Miss any one of these, and the entity loses QFZP status for the current year plus the next four years. That is a five-year exit door, so the test matters.
The de minimis threshold
A QFZP can earn a small amount of non-qualifying revenue without losing status. The de minimis cap is the lower of:
- 5% of total revenue, or
- AED 5,000,000.
Go above either limit, and the entity becomes a standard 9% taxpayer for five years. This is a hard line in the regulation, not a soft target.
What counts as qualifying income?
Qualifying income is the income that gets the 0% rate. The Ministry of Finance sets the list. In broad terms it includes:
- Transactions with other free zone persons, where the free zone person is the beneficial recipient.
- Transactions with non-free zone persons, but only from a defined list of qualifying activities.
- Income from owning or exploiting qualifying intellectual property, calculated using the modified nexus approach.
- Any other income, provided the de minimis threshold is not breached.
Income that is never qualifying includes income attributable to a domestic or foreign permanent establishment, income from immovable property outside designated zones (unless from other free zone persons), and income from non-qualifying intellectual property.
For a deeper split, see our breakdown of Qualifying Income vs Non Qualifying Income.
Qualifying activities in plain English
Ministerial Decision 265 of 2023 lists the activities a QFZP can perform with mainland or foreign customers while keeping the 0% rate. The main ones are:
- Manufacturing and processing of goods or materials.
- Trading of qualifying commodities on recognised exchanges.
- Holding of shares and other securities for investment.
- Ownership, management, and operation of ships.
- Reinsurance, fund management, wealth and investment management services, all subject to regulatory oversight.
- Headquarter services to related parties.
- Treasury and financing services to related parties.
- Financing and leasing of aircraft.
- Distribution of goods or materials in or from a designated zone.
- Logistics services.
Excluded activities
Some activities are excluded. Income from them is always non-qualifying, even with a free zone counterparty:
- Transactions with natural persons (with limited exceptions like aircraft leasing and fund management).
- Banking, insurance, and finance services that are not on the qualifying list.

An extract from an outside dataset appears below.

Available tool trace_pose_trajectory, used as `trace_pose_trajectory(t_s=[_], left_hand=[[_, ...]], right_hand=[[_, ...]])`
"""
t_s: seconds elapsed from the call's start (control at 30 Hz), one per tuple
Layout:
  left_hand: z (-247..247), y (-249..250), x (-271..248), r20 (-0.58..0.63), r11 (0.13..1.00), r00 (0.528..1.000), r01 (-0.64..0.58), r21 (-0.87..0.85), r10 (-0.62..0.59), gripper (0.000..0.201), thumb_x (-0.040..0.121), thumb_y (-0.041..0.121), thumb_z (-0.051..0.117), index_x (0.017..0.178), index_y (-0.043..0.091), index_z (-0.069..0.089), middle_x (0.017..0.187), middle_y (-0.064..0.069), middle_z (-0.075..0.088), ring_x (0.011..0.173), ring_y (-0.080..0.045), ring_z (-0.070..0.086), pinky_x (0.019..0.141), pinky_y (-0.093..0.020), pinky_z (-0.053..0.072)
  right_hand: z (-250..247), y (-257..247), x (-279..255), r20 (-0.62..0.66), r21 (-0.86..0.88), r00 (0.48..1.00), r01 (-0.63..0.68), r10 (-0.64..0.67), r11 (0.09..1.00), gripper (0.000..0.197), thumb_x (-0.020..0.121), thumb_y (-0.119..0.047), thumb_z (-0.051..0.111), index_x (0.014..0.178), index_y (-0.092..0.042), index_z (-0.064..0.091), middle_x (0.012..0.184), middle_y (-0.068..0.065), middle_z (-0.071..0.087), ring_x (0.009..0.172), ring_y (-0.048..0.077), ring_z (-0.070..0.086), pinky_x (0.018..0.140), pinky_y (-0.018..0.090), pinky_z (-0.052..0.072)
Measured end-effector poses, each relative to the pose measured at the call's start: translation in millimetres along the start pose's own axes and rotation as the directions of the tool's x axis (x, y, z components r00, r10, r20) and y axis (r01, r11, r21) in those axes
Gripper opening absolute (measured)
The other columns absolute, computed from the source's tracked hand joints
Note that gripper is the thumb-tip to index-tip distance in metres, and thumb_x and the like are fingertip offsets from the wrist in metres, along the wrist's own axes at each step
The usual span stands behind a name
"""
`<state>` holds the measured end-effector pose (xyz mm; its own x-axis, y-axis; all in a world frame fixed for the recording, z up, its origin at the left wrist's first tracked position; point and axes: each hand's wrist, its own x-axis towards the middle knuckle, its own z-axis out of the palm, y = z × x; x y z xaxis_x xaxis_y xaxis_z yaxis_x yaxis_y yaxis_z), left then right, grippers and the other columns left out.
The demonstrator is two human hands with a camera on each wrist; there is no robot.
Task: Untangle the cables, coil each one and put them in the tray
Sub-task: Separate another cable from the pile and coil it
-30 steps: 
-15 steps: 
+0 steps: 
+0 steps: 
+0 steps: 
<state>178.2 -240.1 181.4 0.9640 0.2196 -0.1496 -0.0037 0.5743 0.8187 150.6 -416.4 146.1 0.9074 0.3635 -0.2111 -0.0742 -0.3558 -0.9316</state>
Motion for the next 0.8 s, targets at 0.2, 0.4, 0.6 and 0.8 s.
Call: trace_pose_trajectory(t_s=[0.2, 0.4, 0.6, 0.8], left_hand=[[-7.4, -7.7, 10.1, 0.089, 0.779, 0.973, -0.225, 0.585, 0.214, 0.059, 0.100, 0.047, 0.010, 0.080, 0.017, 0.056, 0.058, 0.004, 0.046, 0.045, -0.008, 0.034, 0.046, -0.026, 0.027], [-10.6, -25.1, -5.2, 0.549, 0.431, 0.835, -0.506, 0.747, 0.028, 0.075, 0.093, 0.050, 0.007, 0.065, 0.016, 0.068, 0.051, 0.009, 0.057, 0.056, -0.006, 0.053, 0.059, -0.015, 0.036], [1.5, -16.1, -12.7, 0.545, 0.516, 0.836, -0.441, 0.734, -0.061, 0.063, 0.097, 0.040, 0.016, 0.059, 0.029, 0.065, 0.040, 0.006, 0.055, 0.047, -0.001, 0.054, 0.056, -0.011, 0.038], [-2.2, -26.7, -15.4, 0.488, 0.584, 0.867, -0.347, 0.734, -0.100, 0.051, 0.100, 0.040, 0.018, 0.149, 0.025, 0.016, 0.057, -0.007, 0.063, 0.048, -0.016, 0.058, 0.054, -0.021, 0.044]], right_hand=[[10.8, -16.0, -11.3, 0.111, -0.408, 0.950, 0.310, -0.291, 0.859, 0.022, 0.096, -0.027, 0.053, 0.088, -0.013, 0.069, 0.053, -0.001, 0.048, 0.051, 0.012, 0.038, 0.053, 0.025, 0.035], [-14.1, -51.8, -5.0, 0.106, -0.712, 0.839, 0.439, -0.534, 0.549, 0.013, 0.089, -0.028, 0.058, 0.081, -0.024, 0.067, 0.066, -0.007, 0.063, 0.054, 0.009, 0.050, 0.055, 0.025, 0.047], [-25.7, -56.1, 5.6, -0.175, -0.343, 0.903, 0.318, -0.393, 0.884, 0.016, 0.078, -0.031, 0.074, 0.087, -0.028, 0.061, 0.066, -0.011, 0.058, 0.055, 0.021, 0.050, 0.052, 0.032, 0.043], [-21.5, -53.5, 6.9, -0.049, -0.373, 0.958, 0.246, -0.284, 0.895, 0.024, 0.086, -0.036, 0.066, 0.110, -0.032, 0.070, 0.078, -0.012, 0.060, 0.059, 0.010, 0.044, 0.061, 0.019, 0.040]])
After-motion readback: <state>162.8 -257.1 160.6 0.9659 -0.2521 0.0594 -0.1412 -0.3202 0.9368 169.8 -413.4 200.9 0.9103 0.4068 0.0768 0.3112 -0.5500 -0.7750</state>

- Ownership or exploitation of immovable property, except commercial property in a free zone transacted with other free zone persons.
- Ownership or exploitation of non-qualifying intellectual property.
Free zone 0 percent corporate tax at a glance
| Item | Free zone (QFZP) | Mainland |
|---|---|---|
| Rate on qualifying income | 0% | Not applicable |
| Rate on first AED 375,000 of standard income | 0% if qualifying, 9% if non-qualifying | 0% |
| Rate above threshold or on non-qualifying income | 9% | 9% |
| DMTT for large multinationals | 15% from January 2025 | 15% from January 2025 |
| Audited financials required | Yes, IFRS | Only if revenue above AED 50M or QFZP |
| Small Business Relief available | No | Yes, revenue up to AED 3M through 2026 |
| Filing deadline | 9 months after year end | 9 months after year end |
Free zone-specific treatment
The federal rules are the same across all UAE free zones, but each zone has its own licensing rules, designated zone status for VAT, and substance expectations. The corporate tax outcome depends on what your licence allows you to do and where your customers sit.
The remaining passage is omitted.